-- Records to process follows --

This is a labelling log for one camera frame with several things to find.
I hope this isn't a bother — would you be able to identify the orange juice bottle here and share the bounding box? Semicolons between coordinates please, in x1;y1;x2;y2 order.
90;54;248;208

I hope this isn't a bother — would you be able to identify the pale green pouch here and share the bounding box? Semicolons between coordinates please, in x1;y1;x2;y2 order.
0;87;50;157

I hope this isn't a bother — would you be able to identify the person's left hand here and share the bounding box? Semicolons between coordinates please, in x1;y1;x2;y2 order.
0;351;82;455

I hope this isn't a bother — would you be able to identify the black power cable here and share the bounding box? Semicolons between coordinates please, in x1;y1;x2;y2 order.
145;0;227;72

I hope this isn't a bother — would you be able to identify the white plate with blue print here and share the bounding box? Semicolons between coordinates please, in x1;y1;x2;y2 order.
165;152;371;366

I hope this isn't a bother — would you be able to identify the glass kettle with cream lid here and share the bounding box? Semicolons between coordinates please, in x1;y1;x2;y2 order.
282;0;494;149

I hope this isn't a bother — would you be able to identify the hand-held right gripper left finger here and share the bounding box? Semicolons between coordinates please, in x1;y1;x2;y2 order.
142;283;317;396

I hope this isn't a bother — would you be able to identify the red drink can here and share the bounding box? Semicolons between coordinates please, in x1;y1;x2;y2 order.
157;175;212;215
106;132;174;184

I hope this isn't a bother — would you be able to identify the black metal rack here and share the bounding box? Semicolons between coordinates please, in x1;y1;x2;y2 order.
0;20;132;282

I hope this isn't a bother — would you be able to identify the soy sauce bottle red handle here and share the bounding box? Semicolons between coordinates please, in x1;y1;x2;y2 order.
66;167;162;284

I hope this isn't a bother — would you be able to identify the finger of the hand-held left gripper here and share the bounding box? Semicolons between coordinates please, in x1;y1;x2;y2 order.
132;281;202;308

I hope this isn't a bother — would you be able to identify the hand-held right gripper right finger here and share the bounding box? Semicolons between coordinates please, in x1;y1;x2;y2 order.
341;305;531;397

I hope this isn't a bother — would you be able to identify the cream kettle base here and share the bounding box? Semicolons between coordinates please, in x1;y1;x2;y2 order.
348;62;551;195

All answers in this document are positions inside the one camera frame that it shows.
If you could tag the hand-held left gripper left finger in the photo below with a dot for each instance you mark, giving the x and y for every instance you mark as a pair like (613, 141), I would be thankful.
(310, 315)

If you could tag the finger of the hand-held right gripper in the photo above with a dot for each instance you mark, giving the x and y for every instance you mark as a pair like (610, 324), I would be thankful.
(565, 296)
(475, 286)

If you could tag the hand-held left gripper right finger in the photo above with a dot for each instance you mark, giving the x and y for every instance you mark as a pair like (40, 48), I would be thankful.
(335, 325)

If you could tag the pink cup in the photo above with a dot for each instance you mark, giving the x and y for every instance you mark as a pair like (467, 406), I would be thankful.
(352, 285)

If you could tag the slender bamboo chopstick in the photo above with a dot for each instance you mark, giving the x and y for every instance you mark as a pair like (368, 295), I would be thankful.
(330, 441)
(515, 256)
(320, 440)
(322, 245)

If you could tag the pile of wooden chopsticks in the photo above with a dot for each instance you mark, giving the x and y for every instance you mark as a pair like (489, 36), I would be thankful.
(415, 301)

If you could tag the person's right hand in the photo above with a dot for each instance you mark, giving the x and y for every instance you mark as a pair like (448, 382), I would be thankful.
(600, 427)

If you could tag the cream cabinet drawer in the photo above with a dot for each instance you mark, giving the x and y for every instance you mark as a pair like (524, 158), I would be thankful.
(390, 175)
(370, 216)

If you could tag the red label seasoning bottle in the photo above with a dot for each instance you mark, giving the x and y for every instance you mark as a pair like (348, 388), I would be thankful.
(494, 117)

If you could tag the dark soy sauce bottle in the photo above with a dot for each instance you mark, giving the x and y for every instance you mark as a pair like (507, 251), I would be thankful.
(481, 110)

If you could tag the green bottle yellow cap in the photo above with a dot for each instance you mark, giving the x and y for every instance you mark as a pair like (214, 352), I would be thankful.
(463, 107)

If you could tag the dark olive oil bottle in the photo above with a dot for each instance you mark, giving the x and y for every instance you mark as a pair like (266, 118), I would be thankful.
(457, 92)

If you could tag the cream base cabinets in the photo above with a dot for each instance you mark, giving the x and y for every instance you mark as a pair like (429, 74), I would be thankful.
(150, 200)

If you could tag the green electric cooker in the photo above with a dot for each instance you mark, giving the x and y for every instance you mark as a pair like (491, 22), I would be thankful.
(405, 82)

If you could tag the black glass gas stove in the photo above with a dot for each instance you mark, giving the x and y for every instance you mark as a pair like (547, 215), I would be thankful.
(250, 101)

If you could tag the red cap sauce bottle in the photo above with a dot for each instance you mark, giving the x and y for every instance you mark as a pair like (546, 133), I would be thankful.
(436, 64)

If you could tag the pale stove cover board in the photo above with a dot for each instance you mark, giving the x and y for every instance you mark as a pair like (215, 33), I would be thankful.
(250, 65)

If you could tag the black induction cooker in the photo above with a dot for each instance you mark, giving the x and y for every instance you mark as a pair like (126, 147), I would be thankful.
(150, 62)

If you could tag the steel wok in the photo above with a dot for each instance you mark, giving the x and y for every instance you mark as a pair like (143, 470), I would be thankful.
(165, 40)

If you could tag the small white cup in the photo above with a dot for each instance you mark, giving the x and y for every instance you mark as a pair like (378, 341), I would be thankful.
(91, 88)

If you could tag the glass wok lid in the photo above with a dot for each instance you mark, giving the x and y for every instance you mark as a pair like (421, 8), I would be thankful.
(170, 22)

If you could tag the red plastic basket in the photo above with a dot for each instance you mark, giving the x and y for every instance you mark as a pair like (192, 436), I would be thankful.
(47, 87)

-- Records to process concluded --

> _Your objective_:
Look through the data and gather every line with the string "frame" in it.

> _Result of this exercise_:
This is a labelling log for one camera frame with several things to find.
All answers in this document are positions inside the one camera frame that it shows.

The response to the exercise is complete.